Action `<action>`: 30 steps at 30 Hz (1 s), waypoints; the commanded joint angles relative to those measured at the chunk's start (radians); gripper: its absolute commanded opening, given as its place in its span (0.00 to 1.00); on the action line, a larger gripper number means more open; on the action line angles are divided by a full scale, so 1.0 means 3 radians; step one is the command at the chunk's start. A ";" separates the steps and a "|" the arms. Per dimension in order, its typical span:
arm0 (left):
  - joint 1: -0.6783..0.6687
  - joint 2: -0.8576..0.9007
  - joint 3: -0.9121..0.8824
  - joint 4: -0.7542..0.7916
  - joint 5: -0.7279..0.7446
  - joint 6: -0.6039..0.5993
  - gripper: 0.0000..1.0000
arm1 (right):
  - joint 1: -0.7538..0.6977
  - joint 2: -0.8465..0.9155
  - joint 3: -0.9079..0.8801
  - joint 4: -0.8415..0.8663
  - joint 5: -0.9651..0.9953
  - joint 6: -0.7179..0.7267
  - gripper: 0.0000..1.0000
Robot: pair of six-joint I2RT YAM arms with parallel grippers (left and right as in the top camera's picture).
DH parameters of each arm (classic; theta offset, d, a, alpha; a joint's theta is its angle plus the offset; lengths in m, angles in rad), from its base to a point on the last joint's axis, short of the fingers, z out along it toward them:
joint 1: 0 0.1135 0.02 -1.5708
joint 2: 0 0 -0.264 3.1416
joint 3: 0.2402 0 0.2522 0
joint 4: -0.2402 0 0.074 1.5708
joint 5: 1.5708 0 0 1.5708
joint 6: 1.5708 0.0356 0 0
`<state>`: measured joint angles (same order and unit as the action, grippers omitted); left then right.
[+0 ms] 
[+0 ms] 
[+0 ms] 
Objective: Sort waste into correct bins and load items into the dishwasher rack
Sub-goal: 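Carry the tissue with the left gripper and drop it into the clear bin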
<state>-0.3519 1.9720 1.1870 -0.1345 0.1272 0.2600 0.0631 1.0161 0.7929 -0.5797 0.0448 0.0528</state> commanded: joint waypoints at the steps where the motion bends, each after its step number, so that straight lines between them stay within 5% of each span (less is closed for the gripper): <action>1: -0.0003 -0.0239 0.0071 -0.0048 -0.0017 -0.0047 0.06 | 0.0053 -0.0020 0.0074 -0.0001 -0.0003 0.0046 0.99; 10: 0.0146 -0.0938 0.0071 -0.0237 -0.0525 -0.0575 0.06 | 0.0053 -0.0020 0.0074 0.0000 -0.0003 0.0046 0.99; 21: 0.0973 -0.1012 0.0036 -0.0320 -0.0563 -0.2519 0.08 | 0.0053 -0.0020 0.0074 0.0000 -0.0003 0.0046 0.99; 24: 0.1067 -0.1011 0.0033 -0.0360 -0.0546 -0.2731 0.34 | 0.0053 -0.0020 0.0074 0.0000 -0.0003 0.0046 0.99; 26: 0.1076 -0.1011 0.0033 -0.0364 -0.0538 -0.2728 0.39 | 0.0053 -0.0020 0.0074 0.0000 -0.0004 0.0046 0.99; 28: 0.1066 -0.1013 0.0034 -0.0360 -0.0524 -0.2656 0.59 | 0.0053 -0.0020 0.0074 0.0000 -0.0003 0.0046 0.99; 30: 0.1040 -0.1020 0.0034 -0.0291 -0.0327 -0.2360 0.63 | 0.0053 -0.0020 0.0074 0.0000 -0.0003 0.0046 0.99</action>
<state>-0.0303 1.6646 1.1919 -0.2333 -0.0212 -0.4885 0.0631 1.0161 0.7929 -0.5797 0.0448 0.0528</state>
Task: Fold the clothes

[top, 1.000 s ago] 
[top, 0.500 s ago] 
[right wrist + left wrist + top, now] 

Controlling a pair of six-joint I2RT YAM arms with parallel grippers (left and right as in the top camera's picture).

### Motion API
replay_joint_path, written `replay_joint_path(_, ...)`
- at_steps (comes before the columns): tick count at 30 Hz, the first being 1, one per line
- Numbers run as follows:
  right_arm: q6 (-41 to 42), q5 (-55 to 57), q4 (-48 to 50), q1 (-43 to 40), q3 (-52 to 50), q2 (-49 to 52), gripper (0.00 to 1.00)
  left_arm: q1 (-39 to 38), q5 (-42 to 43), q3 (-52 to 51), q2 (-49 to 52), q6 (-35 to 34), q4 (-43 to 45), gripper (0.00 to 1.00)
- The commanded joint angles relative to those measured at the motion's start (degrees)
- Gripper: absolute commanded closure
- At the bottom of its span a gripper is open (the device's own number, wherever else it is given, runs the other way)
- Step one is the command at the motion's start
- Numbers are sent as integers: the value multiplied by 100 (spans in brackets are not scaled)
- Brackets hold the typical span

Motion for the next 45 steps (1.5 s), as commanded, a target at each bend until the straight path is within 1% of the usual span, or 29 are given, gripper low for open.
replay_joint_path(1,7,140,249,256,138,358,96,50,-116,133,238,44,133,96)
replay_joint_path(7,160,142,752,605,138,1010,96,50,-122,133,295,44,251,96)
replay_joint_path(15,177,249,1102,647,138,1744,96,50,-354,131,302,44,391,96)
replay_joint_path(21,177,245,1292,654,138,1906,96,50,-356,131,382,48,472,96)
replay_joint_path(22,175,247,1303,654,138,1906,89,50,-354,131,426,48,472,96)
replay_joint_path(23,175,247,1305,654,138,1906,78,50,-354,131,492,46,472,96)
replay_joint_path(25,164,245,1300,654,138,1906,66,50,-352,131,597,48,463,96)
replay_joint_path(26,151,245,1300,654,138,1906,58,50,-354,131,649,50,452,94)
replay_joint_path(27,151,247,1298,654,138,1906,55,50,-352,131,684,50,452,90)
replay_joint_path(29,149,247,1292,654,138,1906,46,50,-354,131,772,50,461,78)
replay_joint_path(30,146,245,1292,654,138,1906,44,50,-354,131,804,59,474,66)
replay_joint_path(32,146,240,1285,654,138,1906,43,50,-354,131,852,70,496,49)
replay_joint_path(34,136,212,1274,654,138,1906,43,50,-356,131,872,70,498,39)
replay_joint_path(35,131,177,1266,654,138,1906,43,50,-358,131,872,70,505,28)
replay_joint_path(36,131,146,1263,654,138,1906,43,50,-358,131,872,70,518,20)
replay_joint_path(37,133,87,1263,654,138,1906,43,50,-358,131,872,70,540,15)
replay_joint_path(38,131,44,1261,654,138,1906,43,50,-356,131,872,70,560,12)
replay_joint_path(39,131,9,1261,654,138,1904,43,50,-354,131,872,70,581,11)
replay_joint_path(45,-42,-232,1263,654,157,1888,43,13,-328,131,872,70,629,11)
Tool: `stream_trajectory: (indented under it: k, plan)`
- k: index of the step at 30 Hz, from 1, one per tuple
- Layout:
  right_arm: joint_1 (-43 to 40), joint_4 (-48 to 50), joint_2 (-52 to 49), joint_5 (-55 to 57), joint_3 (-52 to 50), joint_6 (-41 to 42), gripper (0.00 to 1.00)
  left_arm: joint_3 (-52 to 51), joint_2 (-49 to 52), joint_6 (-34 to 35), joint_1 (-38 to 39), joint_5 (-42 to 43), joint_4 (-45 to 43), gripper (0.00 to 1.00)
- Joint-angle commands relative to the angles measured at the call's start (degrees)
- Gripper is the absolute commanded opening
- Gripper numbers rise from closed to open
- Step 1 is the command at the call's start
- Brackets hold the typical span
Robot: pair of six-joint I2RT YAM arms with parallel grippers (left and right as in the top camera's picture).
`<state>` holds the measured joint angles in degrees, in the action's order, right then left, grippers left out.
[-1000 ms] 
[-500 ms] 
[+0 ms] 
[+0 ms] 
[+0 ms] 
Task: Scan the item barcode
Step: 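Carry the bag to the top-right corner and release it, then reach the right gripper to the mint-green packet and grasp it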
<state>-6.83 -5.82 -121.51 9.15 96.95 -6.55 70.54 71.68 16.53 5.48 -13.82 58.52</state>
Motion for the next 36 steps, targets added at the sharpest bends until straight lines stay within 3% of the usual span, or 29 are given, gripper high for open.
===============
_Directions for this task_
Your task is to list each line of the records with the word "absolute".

_Result of the exercise_
Action `<action>`: 30 steps at 30 Hz (1 s), waypoints; the commanded joint angles relative to those measured at the chunk's start (radians); gripper: its absolute commanded opening, given as its place in its span (0.00 to 1.00); on the action line, a larger gripper number means more open; on the action line angles are divided by a full scale, so 1.0 means 3 radians; step one is the command at the chunk's start. A ";" separates the steps and a "|" the arms. Per dimension in order, its typical span:
- Gripper: absolute commanded closure
- Gripper is the absolute commanded opening

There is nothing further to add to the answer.